Lol it’s because kids from ivies typically aren’t interested in going into ib - they usually prefer to go to software engineering or science related fields instead 

It’s somewhat seen as unprestigious at some schools to study something complex and join a field that only requires basic arithmetic so people decide to do other more intellectually stimulating jobs instead 

Students from ivy leagues often still get lots of interviews and opportunities when they’re interesting in applying 

 

What were client meetings like? Heard there was more fun stuff potentially but unsure of what that would entail 

 

Nyc sounds like it was a much different city back in the 80s and 90s. Where would analysts typically reside and what was it like for someone in their 20s in the city? I have heard from someone in my analyst class that basically the entire west side, east village, and LES which many people nowadays very much enjoy living in were previously the slums?

 

Is it possible IB could’ve been much more simple back then?

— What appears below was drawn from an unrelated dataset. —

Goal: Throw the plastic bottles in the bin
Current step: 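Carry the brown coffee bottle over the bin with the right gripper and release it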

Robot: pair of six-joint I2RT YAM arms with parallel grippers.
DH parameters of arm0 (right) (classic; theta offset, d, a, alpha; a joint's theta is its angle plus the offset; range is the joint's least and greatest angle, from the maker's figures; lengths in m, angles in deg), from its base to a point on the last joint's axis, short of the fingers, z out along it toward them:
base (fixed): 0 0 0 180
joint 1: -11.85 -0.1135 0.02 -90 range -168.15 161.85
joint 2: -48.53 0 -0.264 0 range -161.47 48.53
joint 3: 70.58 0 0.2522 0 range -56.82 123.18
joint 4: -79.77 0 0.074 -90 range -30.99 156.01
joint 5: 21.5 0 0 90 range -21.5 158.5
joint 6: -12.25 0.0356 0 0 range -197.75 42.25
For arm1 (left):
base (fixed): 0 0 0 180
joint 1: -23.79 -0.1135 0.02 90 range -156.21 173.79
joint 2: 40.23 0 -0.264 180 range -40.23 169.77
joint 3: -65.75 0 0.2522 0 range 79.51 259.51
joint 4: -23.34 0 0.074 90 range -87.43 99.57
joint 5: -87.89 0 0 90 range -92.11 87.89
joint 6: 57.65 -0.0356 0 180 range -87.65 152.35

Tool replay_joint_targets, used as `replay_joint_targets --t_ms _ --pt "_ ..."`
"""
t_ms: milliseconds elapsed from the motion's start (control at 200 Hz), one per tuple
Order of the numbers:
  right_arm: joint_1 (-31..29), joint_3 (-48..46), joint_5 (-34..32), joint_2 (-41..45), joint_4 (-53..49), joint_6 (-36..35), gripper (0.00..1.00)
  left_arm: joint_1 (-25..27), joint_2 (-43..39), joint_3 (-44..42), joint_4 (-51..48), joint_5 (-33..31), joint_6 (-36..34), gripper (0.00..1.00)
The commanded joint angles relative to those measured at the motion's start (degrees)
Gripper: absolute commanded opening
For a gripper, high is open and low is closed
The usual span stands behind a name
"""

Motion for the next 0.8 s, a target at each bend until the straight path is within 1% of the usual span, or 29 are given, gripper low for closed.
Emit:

Sounds less likely that people made 50 page pitch books or CIMs… models were hand-drawn? Imagine if people wanted to do an LBO, would they just have to do a paper LBO since there wasn’t excel to do a more in depth one?

How did people spread comps? How would people even know what other companies existed in a specific sector?
 

How would people do precedent transactions if there was no internet to know what transactions occurred in a specific sector? 

 

newspapers, etc. helped stay up-to-date on transactions and I assume there were also some public filings of accounts on big companies. If not, the companies could also keep some accounts from the company's if the approached them in the past for some transactions and just make some assumptions for the years that they don't have the financials. Even for not so public financials, I think that's the idea of having a brokerage arm, you request the financials of some companies to write reports on and advise on buy/sell (clearly all stocks were buy considering that companies made a favor to the bank to hand them their financials). 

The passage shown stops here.